(Collected data entries)
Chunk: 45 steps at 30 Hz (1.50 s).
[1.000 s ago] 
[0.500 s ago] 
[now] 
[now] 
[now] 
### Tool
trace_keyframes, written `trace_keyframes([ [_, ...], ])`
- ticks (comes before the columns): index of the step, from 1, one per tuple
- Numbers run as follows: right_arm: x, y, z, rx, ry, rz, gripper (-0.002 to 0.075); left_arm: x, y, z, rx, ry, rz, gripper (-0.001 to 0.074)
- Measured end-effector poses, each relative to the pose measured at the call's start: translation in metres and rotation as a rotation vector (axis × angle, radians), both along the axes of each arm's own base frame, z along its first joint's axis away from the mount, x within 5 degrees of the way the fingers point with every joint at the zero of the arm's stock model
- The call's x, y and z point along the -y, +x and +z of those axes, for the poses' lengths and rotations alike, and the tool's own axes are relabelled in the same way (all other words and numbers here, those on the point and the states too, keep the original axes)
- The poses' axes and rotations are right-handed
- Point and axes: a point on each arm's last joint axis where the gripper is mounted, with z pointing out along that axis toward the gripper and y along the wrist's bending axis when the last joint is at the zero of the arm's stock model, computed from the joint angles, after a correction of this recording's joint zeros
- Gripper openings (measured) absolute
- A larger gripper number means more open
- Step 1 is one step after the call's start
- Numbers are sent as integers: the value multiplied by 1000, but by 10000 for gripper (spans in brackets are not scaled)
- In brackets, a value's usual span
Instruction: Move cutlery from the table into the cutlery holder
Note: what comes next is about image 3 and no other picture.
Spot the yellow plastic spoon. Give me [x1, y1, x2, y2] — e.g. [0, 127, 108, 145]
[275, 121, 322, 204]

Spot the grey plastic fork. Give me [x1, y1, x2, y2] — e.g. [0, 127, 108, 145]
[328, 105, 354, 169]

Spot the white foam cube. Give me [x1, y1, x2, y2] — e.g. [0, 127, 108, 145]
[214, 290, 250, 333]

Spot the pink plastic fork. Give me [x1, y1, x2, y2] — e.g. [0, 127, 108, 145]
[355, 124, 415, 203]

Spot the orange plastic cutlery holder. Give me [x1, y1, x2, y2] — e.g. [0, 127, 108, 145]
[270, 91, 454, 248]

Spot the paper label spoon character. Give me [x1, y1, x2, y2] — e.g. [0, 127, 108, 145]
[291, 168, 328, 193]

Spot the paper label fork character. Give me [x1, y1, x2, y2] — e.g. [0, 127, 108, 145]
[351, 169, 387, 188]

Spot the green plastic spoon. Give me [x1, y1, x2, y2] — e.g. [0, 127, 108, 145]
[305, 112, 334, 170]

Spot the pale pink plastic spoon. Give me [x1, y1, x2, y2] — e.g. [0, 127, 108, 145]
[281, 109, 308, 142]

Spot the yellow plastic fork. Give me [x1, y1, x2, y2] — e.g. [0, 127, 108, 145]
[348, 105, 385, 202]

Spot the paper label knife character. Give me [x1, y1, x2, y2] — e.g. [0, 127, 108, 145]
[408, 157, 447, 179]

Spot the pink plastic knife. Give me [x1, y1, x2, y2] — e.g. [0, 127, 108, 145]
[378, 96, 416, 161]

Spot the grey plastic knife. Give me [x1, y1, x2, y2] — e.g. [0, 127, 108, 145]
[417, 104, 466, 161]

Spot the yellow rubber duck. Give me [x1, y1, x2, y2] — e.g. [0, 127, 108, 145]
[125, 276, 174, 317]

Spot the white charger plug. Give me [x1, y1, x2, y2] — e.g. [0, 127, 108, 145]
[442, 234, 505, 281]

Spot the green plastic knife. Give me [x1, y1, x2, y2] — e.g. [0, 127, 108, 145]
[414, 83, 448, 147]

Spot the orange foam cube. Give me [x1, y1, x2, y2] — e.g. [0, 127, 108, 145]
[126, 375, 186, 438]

__What needs to be done__
Give again exactly, and only, the lines above starting at the one with "- ticks (comes" and ending at the one with "- Numbers run".

__Response to this task__
- ticks (comes before the columns): index of the step, from 1, one per tuple
- Numbers run as follows: right_arm: x, y, z, rx, ry, rz, gripper (-0.002 to 0.075); left_arm: x, y, z, rx, ry, rz, gripper (-0.001 to 0.074)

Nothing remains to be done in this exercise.